Sonntagsarbeit und Ladenöffnungszeiten
CSV-Fraktionschef Marc Spautz hofft, dass sich alle die Staatsrat-Gutachten „zu Herzen nehmen“
Die Pläne zur Liberalisierung der Sonntagsarbeit und Verlängerung der Laden-Öffnungszeiten standen regelmäßig in der Kritik. Am Dienstag sind die Gutachten des Staatsrats erschienen – der warnt vor negativen Folgen.

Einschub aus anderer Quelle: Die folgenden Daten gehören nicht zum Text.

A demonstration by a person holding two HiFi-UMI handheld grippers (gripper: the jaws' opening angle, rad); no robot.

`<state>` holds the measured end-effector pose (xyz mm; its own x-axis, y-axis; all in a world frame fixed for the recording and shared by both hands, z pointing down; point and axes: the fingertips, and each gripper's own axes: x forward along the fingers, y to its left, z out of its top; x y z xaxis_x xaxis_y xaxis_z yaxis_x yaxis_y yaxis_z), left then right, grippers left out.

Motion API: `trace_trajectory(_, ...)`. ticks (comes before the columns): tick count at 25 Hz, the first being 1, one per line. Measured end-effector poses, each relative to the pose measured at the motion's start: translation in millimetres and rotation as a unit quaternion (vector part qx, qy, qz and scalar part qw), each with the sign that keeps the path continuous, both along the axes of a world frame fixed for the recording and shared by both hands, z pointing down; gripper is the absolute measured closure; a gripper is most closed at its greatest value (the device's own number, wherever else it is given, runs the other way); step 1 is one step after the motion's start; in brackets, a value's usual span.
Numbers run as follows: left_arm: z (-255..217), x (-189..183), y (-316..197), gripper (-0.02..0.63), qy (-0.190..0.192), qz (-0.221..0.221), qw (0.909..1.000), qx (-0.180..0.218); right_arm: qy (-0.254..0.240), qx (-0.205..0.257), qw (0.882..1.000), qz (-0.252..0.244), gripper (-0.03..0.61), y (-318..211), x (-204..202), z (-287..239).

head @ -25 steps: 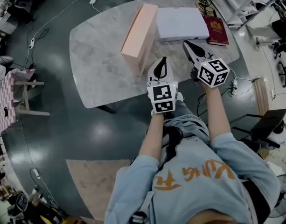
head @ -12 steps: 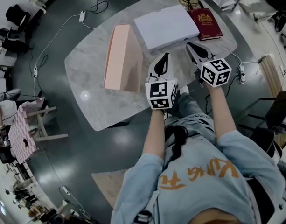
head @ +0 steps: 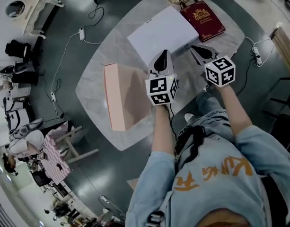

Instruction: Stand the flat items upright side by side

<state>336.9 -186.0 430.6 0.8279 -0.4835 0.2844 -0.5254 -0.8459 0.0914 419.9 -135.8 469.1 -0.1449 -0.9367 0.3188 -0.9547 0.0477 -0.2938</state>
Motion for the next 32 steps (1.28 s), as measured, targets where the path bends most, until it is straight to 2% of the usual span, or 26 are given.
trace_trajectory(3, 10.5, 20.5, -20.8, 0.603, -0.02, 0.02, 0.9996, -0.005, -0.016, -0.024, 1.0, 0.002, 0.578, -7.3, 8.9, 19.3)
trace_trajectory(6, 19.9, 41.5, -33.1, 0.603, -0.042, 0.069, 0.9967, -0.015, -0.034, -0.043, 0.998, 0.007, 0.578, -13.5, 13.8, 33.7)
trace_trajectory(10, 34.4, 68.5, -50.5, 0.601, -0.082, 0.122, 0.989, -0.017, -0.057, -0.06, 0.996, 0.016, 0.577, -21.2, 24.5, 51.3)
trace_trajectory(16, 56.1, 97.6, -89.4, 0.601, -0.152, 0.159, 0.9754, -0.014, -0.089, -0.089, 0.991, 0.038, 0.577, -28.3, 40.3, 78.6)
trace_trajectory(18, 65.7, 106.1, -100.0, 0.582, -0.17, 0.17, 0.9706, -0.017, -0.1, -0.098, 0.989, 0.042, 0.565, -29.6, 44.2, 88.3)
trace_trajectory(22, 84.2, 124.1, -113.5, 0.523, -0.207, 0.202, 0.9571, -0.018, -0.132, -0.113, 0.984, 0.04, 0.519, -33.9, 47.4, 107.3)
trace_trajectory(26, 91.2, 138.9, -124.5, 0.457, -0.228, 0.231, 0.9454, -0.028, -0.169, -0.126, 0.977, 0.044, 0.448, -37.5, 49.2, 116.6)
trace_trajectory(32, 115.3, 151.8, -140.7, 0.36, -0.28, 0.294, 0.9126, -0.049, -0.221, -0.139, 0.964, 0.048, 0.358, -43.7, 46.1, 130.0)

CSV-Fraktionspräsident Marc Spautz stellt sich hinter die Einschätzungen.
Marc Spautz (CSV) zeigt sich erfreut darüber, dass das Gutachten vom Staatsrat erschienen ist Foto: Editpress/Alain Rischard
Der Staatsrat hat am Dienstag seine Gutachten zu den umstrittenen Gesetzentwürfen über die Liberalisierung der Sonntagsarbeit und die Verlängerung der Ladenöffnungszeiten veröffentlicht. Er schlägt sich darin unmissverständlich auf die Seite der Beschäftigten. Während die zuständigen Minister Lex Delles (Wirtschaftsminister, DP) und Georges Mischo (Arbeitsminister, CSV) wenig begeistert sein dürften – freut sich zumindest ein Mitglied der regierenden Parteien: CSV-Fraktionspräsident Marc Spautz.
„Ich bin froh, dass die Gutachten jetzt da sind und dass sie klare Aussagen enthalten, wie es weitergehen soll“, sagt Spautz am Mittwochmorgen in einem Interview mit 100,7. Der Politiker, der wie kaum ein anderer für das soziale Gewissen der CSV steht, sieht sich in seiner bisherigen Haltung bestätigt. Der ehemalige Gewerkschafter hat die Gesetzesprojekte regelmäßig kritisiert – so auch beim Nationalkongress seiner Partei.
Spautz hofft, dass sich „jetzt jeder noch einmal in sich geht und sich zu Herzen nimmt, was der Staatsrat schreibt“. Obwohl es beim Gutachten zur Verlängerung der Sonntagsarbeit keine formellen Einwände gebe, sei der Hinweis unmissverständlich: In Luxemburg gebe es im Handel zu wenig Kollektivverträge – und die Erhöhung der Arbeitszeit von vier auf acht Stunden sei eine gute Gelegenheit, auch hier mehr abzuschließen. Denn längere Arbeitszeiten am Sonntag sind auch jetzt schon mit Kollektivverträgen möglich.
Auch beim Text zu längeren Laden-Öffnungszeiten werde „mit Kritik nicht gespart“, sagt Spautz. Da hier formelle Einwände des Staatsrats vorliegen, müsse der Text überarbeitet werden. Der CSV-Fraktionschef hofft, dass nun gemeinsam über die Gesetzesprojekte diskutiert wird. In der Fraktion und mit den zuständigen Ministern sollen jetzt Gespräche geführt werden. Spautz zeigt sich zuversichtlich, dass die Regierung es schafft, gemeinsam mit den Sozialpartnern „die Gesetze so zu gestalten, dass sich alle darin wiederfinden können“.